Connectivity is the main causes of this complexity. One of the most important quantum insights is that the nature of change itself changes. We are living through such a “change in change.” Worldwide connectivity in all its forms—transportation, energy, communications—is the change emerging from within the system that ultimately changes the system itself. Globalization rests on and exploits this connectivity, with flows of people, goods, money, data, and ideas reaching spectacular intensity. Globalization does not simply carry on within the existing order but forges a new one. We all understand that globalization has magnified interdependence (the intensity of relations), but we understand far less how it has made the world more complex (the natureof relations). Interdependence is not new in world history—complexity is. In interdependence, outcomes can be predicted; in complexity, they cannot.

Complexity makes a mockery of linear projections. It made a mockery of Hillary Clinton’s projected win. Forecasting the GDP growth of oil-dependent economies proved to be a big mistake as commodities prices suddenly collapsed in 2014. Similarly, valuing tech companies based on projected future earnings belies the reality of new rivals’ business models or disruptive technologies suddenly making them worthless. In a complex world, chaos is the new normal; we are all price takers.

A complexity approach to understanding the world captures the growing number of unpredictable chain reactions. When the US invaded Afghanistan in 2001 and Iraq in 2003, many foresaw a new global American imperium. A decade later, pundits worried more about isolationism than imperialism. Crude cell-phone-detonated IEDs caused more than half the casualties of US troops in both Iraq and Afghanistan, generating an estimated $1 trillion in unfolding medical costs for the rehabilitation of tens of thousands of maimed veterans—but also spawning what is sure to be a combined trillion-dollar industry in prosthetics, exoskeletons and psycho-pharmacology. Furthermore, even as president Obama intended to fully withdraw forces from Iraq and Afghanistan, the rise of ISIS stemming from the toppling of Saddam Hussein has provoked him to send troops back in. Indirect feedback loops produce unanticipated outcomes.

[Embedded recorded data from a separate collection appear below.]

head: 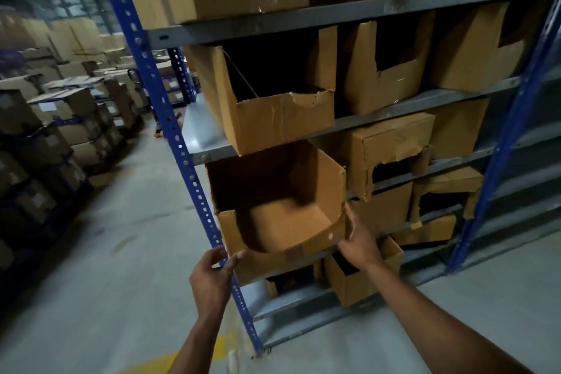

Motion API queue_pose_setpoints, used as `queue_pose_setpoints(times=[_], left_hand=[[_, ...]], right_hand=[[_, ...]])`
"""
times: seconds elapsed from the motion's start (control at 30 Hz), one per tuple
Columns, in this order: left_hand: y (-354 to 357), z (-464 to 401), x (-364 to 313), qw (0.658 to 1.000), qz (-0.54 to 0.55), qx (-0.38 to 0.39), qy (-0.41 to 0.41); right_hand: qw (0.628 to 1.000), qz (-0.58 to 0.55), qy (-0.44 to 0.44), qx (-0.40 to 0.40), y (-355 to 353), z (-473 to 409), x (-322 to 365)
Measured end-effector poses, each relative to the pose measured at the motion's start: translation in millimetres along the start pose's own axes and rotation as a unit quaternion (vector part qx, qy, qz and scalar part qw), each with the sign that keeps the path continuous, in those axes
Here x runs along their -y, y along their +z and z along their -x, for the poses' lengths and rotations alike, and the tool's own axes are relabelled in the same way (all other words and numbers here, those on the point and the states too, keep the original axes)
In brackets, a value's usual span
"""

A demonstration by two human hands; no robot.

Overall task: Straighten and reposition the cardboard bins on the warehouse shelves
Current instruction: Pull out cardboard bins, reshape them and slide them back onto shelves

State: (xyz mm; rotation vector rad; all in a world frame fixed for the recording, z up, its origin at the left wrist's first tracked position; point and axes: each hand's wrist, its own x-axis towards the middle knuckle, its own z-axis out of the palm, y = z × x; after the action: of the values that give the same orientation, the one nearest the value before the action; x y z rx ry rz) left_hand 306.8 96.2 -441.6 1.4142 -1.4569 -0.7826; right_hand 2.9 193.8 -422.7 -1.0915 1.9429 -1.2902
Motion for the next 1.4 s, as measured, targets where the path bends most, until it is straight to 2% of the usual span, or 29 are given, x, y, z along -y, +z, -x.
queue_pose_setpoints(times=[0.13, 0.47, 0.53, 0.6, 0.67, 0.73, 0.83, 1.07, 1.27, 1.4], left_hand=[[14, -27, 8, 0.998, -0.046, -0.034, -0.034], [75, -94, 21, 0.988, -0.071, -0.033, -0.133], [86, -100, 36, 0.988, -0.059, -0.002, -0.143], [96, -95, 58, 0.982, -0.055, 0.073, -0.166], [106, -78, 79, 0.964, -0.045, 0.14, -0.224], [114, -57, 95, 0.945, -0.033, 0.171, -0.276], [123, -27, 105, 0.931, -0.016, 0.18, -0.316], [139, 18, 81, 0.935, 0.017, 0.188, -0.301], [170, 47, 55, 0.922, 0.055, 0.267, -0.274], [202, 53, 18, 0.917, 0.091, 0.305, -0.241]], right_hand=[[0.997, 0.018, 0.023, 0.077, 17, -19, -20], [0.989, 0.084, -0.024, 0.118, 46, -148, -34], [0.99, 0.088, -0.037, 0.107, 55, -169, -37], [0.994, 0.087, -0.016, 0.064, 64, -179, -45], [0.997, 0.077, 0.015, 0.025, 74, -180, -67], [0.996, 0.076, 0.033, 0.043, 82, -173, -92], [0.989, 0.086, 0.053, 0.112, 86, -152, -127], [0.99, 0.053, 0.066, 0.11, 59, -88, -168], [0.991, 0.017, 0.129, 0.001, -22, -43, -152], [0.99, 0.011, 0.132, -0.053, -77, -39, -144]])
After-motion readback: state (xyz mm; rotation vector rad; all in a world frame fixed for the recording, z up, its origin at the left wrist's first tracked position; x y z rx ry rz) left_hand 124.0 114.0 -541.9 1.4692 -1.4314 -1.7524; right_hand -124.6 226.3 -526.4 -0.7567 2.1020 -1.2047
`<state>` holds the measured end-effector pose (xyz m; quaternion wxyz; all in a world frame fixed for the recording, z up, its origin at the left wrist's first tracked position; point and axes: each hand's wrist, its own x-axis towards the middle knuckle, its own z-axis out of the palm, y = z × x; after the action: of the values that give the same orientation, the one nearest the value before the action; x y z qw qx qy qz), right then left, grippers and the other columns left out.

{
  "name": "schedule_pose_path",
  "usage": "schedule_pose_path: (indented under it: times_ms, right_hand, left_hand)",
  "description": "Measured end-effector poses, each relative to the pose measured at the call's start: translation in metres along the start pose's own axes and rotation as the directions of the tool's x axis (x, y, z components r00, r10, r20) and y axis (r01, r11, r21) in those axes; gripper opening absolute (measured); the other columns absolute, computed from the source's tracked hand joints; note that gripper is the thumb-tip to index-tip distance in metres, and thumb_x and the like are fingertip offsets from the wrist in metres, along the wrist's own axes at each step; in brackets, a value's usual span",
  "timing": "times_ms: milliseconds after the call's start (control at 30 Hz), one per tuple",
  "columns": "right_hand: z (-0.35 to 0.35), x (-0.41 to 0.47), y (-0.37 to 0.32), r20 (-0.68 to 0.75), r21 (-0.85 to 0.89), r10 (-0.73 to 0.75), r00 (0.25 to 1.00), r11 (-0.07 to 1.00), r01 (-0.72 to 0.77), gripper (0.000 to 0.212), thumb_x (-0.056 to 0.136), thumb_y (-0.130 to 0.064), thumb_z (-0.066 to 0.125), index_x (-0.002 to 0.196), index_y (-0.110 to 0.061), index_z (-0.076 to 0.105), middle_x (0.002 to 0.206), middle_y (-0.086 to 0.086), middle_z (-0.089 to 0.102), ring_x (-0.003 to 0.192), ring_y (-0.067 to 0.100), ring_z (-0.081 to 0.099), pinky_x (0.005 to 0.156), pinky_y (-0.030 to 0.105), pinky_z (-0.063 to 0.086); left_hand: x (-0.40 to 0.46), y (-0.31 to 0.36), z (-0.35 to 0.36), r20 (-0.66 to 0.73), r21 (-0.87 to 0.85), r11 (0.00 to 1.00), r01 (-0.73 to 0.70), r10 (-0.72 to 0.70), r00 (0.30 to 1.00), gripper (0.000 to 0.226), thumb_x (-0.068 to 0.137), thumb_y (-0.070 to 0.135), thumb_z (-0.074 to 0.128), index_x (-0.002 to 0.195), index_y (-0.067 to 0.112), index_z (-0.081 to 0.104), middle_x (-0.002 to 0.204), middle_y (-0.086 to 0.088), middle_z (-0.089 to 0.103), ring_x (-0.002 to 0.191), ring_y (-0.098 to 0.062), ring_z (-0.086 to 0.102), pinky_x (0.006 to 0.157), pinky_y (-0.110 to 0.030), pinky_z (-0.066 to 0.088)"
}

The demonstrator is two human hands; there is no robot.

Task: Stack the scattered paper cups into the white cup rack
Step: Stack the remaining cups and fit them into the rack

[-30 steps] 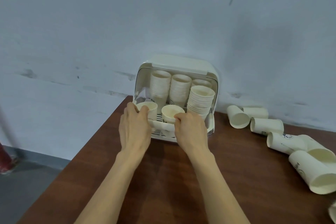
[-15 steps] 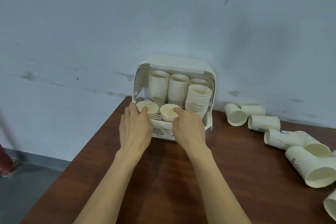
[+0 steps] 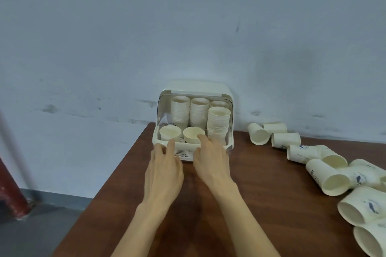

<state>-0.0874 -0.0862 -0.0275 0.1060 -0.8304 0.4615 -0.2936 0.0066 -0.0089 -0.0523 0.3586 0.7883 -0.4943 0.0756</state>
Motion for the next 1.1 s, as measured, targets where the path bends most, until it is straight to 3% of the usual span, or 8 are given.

As a result, policymakers have lost the ability to sustain decisions. Consider how the Federal Reserve’s forward guidance is consistently vague about raising interest rates, weakening confidence in its ability to nudge markets. Investors are left to cope with what has been called “volatile volatility.” Furthermore, the Fed now clearly considers the impact of its decisions on foreign markets even though this is not part of its official mandate. After all, raising rates now and stunting growth abroad could have a boomerang effect. And contrary to the Fed’s goal to gradually raise rates, if China decides to sell off large portions of its Treasury holdings to meet domestic obligations, the US would be forced to return to monetary easing again.

No superpower is robust enough to stand outside the system. It is telling that in the National Intelligence Council’s Global Trends 2030report, the United States world role was modified from previous editions: No longer a predictable stabilizer, the US itself is flagged as an uncertain variable. How much power will America have in 2030? Will it have its domestic house in order? What will the legacy of president Trump be? Will America still be capable of projecting power worldwide? None of these issues can be taken for granted—for America does not fully control its own fate.

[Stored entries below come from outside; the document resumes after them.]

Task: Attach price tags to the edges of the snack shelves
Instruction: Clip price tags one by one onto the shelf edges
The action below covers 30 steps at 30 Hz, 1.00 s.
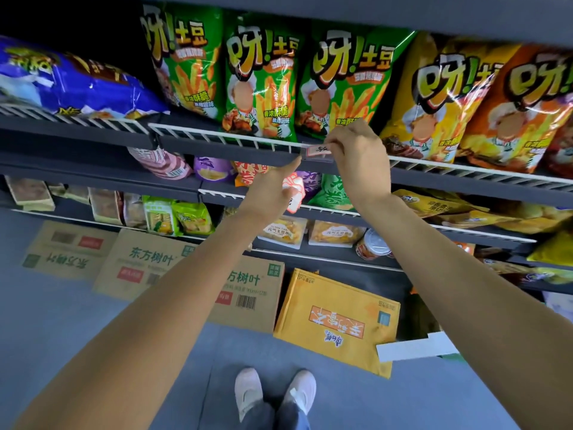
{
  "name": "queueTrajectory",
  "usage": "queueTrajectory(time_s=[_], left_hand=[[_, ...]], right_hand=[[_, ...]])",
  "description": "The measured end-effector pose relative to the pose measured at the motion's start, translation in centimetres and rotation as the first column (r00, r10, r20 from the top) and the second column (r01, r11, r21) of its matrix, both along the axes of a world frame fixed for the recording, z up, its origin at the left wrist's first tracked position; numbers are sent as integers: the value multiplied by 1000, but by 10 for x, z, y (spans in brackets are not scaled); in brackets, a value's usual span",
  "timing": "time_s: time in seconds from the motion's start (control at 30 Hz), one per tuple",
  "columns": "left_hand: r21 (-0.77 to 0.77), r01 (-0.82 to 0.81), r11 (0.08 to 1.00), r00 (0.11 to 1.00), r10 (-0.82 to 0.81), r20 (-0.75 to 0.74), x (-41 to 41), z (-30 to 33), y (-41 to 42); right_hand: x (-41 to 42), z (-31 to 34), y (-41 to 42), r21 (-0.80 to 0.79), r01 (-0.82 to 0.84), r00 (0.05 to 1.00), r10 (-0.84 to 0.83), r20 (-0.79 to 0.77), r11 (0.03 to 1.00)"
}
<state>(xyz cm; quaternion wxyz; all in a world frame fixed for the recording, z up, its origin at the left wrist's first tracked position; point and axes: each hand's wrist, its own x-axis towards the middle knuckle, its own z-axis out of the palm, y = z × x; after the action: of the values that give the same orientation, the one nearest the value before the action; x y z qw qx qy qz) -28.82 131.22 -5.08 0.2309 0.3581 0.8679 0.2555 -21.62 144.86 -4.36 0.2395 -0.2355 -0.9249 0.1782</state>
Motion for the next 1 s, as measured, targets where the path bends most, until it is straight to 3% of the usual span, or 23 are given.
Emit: queueTrajectory(time_s=[0.17,1.0], left_hand=[[-24,-1,1000,1000,1,-6,-4,0,2],[-20,-54,998,998,54,18,-8,-1,7]], right_hand=[[-2,-11,0,97,-2,994,-9,112,995],[1,-17,-14,367,-4,971,-84,223,930]])
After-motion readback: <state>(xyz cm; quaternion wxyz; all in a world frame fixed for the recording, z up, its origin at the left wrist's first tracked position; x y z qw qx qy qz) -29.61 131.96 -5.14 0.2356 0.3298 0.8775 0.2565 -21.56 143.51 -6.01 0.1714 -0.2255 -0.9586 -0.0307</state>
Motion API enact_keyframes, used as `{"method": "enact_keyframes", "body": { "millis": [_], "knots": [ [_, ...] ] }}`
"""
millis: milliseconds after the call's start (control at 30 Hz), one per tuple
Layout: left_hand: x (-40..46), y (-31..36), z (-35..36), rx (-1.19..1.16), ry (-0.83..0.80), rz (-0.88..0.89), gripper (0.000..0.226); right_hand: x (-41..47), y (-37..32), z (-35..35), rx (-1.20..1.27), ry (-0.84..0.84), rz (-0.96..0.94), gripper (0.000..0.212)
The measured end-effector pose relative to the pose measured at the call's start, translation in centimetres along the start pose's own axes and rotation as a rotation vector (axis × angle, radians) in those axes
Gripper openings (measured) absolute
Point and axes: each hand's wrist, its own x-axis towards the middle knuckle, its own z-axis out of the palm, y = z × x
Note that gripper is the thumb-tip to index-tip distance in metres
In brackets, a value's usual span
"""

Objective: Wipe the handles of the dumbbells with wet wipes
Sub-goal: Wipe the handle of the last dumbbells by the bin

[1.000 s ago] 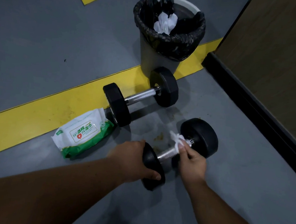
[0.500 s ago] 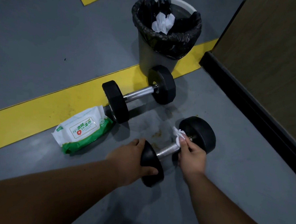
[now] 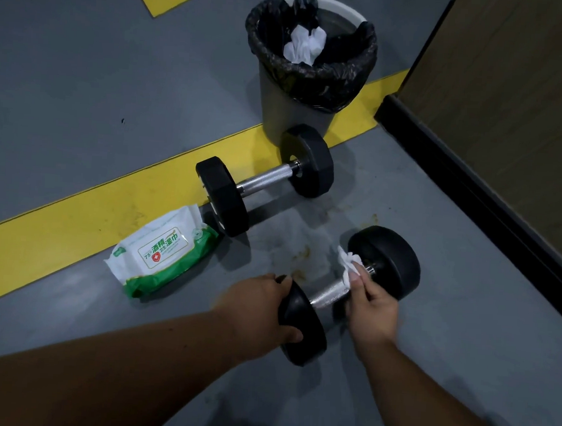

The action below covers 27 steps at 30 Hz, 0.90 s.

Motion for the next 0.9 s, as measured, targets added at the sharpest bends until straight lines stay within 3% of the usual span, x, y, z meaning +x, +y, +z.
{"method": "enact_keyframes", "body": {
  "millis": [67, 133, 233, 300, 433, 500, 600, 667, 733, 833, 900],
  "knots": [
    [0.2, 0.4, -0.2, 0.01, 0.011, -0.022, 0.074, -2.3, 1.0, 1.2, 0.032, -0.073, -0.009, 0.03],
    [0.5, 0.6, -0.5, -0.017, 0.004, -0.064, 0.074, -4.0, 1.1, 1.6, -0.015, -0.251, -0.052, 0.032],
    [0.7, 0.9, -0.5, -0.019, -0.045, -0.089, 0.072, -2.6, 0.2, 0.0, -0.159, -0.382, -0.079, 0.03],
    [0.5, 1.2, -0.2, 0.006, -0.055, -0.086, 0.071, -0.6, -0.7, -1.8, -0.175, -0.331, -0.09, 0.028],
    [0.1, 1.4, 0.2, 0.061, -0.052, -0.064, 0.075, -0.6, -0.5, -1.6, 0.001, -0.046, 0.031, 0.027],
    [0.0, 1.4, 0.0, 0.078, -0.062, -0.042, 0.075, -2.4, 0.3, -0.2, 0.092, -0.102, 0.065, 0.027],
    [-0.1, 1.1, -0.4, 0.063, -0.087, 0.0, 0.077, -4.5, 0.7, 0.5, -0.003, -0.342, 0.059, 0.031],
    [-0.2, 0.5, -0.7, 0.068, -0.096, 0.025, 0.081, -3.4, 0.0, -0.2, -0.066, -0.391, 0.027, 0.03],
    [-0.3, 0.2, -0.7, 0.081, -0.118, 0.038, 0.086, -1.7, -0.9, -1.3, -0.088, -0.306, -0.039, 0.033],
    [-0.6, 0.4, -0.6, 0.112, -0.134, 0.04, 0.095, -0.2, -0.8, -2.2, 0.005, -0.023, 0.001, 0.03],
    [-0.7, 0.7, -0.6, 0.123, -0.132, 0.037, 0.095, -1.1, 0.1, -1.6, 0.064, -0.005, 0.042, 0.026]
  ]
}}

Not only does geography no longer guarantee security from terrorism, but cyber-attacks, financial volatility, climate change, and even Donald Trump’s populist politics are all now part of American geopolitical risk analysis. In 2012, then director of national intelligence James Clapper testified before the US Senate that the combination of traditional and newer threats makes it “virtually impossible to rank in order of importance the threats to US national security.” With his background blending history and physics, current secretary of defense Ashton Carter might be the right guy to evolve the heavy Newtonian bureaucracy of the Pentagon. But his term is almost up.

Free agent complexity

Small and large-scale phenomena are deeply connected in complex systems. Just as electrons can suddenly experience “quantum leaps” in their energy state, tiny animal mutations can rapidly morph into global pandemics such as the H5N1 Bird Flu, normal stock market trading activity can be tipped into a massive and instantaneous downward spiral such as the 2010 “Flash Crash,” and terrorist groups such as Al Qaeda or hacker collectives such as Wikileaks can appear dormant until the moment they launch a major attack. ISIS affiliates can strike in Paris and form alliances with Boko Haram in Nigeria while being bombarded by NATO on its home turf.

Reality is far too complex to lump such free agents into generic categories such as “non-state actors” as if they represent a cohesive set of interests. The fact that the Gates Foundation and ISIS are not sovereign nations doesn’t mean they have much else in common. Wikileaks can be both enemy and ally as it dumps sensitive government and corporate data in the public domain while also declaring war on ISIS. There are no rigid communities. These actors are better captured by the mathematical notion of “fuzzy sets” in which there are variable grades of memberships in different domains.

Complexity elides rigid distinctions between subject and object; ideas and matter are connected. As Niels Bohr wrote, “We are ourselves both actors and spectators in the drama of existence.” Nobody is a detached observer—not even media or academia. Great humanities scholars such as Harvard’s William James already thought in quantum terms over a century ago. His radical empiricism posited that we cannot objectively analyze the human condition outside of the diverse and meaningful connections that imbue it. John Dewey similarly argued against tidy divides between the mental and physical, even if those categories help us to explain things. Some degree of uncertainty is both acceptable and even crucial to progress.

If international relations has an equivalent to William James, it is Alexander Wendt of Ohio State University, who argues that we only treat states “as if” they are real, but in fact they are administrative spaces that lack agency of their own. Instead of the tautology of statist theory—if it does not have borders, then it does not count—it is precisely ‘the state’ that we do not see.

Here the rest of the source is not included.